HotRod sent me a link to a fantastic article about the journey of Spike Jonze and the upcoming release of Where The Wild Things Are. So far my favorite line in the article:
Catherine Keener, who was nominated for an Oscar for her work in “Being John Malkovich” and who plays a divorced mother in “Where the Wild Things Are,” told me that her 10-year-old son, Clyde, once asked her why Jonze didn’t live with his parents; apparently Clyde didn’t realize that Jonze was an adult.
Interesting:
He hadn’t set out to make a children’s movie, he said, so much as to accurately depict childhood.

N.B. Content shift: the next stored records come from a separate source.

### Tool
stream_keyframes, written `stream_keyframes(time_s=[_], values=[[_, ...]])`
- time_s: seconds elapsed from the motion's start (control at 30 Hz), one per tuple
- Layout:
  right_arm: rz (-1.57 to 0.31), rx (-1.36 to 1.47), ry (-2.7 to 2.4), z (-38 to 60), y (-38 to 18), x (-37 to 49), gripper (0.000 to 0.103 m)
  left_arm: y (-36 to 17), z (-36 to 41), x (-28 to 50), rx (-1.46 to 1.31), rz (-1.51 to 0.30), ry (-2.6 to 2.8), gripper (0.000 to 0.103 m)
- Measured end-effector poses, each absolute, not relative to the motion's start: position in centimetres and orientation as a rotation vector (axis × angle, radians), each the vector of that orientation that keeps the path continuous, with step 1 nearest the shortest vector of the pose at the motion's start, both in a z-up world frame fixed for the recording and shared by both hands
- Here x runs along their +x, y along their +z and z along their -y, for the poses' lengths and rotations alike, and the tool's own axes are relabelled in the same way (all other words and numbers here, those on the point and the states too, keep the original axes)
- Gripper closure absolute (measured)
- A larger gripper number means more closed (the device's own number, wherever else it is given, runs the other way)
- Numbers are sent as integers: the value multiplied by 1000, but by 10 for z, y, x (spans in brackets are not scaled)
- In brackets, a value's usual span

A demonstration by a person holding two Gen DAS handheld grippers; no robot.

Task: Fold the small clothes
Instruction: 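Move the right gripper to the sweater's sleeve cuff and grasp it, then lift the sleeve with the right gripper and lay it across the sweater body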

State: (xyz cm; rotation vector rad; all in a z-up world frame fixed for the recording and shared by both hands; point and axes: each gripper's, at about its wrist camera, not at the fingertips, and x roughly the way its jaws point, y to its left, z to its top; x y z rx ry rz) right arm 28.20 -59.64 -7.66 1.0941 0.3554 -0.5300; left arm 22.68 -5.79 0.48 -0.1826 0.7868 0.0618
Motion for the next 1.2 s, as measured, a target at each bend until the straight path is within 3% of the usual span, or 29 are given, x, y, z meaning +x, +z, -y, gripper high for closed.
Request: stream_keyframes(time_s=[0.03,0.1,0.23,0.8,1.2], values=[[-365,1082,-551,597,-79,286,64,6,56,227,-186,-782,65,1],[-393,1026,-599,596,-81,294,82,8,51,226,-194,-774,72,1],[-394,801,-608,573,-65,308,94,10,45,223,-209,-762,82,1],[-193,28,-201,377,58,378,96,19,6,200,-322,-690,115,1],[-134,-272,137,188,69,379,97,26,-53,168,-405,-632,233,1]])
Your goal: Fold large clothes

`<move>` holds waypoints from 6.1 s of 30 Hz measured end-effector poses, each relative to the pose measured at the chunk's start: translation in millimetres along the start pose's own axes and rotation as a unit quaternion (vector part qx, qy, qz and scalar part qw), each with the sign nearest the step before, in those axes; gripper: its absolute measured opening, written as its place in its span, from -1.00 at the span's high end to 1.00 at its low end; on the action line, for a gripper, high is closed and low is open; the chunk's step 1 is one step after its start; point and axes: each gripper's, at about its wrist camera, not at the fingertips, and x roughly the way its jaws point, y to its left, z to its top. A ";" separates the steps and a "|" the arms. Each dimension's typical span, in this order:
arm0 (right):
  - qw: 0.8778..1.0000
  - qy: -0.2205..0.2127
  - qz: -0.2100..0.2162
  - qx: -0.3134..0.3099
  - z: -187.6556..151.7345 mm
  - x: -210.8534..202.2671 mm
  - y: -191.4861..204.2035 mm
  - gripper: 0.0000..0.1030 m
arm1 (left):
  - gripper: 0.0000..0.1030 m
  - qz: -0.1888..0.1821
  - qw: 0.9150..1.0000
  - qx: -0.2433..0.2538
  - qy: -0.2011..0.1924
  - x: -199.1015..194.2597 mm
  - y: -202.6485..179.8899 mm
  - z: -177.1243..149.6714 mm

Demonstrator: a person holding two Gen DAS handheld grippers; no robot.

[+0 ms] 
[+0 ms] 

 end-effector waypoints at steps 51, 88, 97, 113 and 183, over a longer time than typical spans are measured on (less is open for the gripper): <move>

Something to write on your office wall:
“I realized only then that it happens millimeter by millimeter,” he told me. “If you compromise what you’re trying to do just a little bit, you’ll end up compromising a little more the next day or the next week, and when you lift your head you’re suddenly really far away from where you’re trying to go.”
heh heh:
After about an hour, Malkovich asked Jonze if he was American. “I thought he was Czech,” Malkovich told me. “He had such a funny way of expressing himself. It sounded like he’d learned English as a second language.” Nevertheless, Malkovich said, Jonze was “funny and charming and strange, and he seemed to desperately want to do this film.”
Poignant:
To borrow a phrase that Sendak once used to describe his best-known creation, Max, Jonze inhabits a world in which one can “skip from fantasy to reality in the conviction that both exist.”